Keywords: 6beta-hydroxycortisol ; rifampicin ; cortisol metabolism ; high performance ; liquid chromatography ; urine

Source: Springer Online Journal Archives 1860-2000

Topics: Chemistry and Pharmacology , Medicine

Notes: Summary A method for determination of 6β-hydroxycortisol in urine by means of high performance liquid chromatography is described. After extraction of 10–30 ml aliquots of urine with ethylacetate, separation is accomplished on a silica gel column (30 cm, Lichrosorb Si 100) with a special two-phase four-component eluent of methylene chloride, n-hexane, ethanol and water.

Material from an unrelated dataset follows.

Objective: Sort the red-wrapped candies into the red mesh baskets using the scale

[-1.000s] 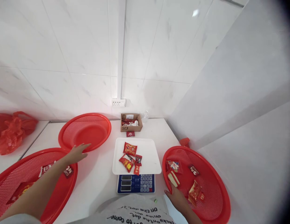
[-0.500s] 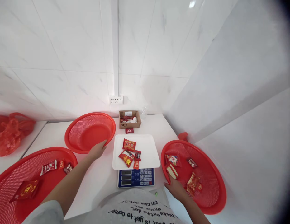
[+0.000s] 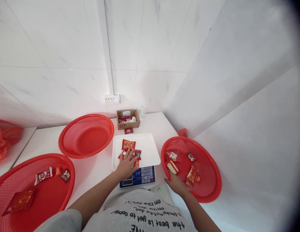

Complete separation of α- andβ-isomers requires 15 to 20 min. For routine determinations precolumn cleaning by backflush permits injections of samples at minimum time intervals. For quantitative determinations, each injection should contain at least 0.05–0.5 µg of 6β-hydroxycortisol, depending on the detector employed. The mean excretion rate in healthy male adults (26–40 years) was 273 µg/day (SD=74.5; n=12). In patients on long term mono-therapy with rifampicin, 6β-hydroxycortisol excretion had risen fourfold (1166 µg/d; SEM=248; n=7), paralleling the known enzyme-inducing effect of rifampicin. The relatively smaller increase to 498 µg/d observed in patients receiving triple therapy with rifampicin, isoniazid and ethambutol points to possible inhibition by isoniazid. The greatest stimulation of 6β-hydroxycortisol excretion (2352 µg/d) was found in patients receiving antiepileptic therapy (phenytoin and/or carbamazepine and other drugs). The HPLC technique for 6β-hydroxycortisol proved to be a tool routinely applicable to non-invasive evaluation of drug metabolizing enzyme activity in man.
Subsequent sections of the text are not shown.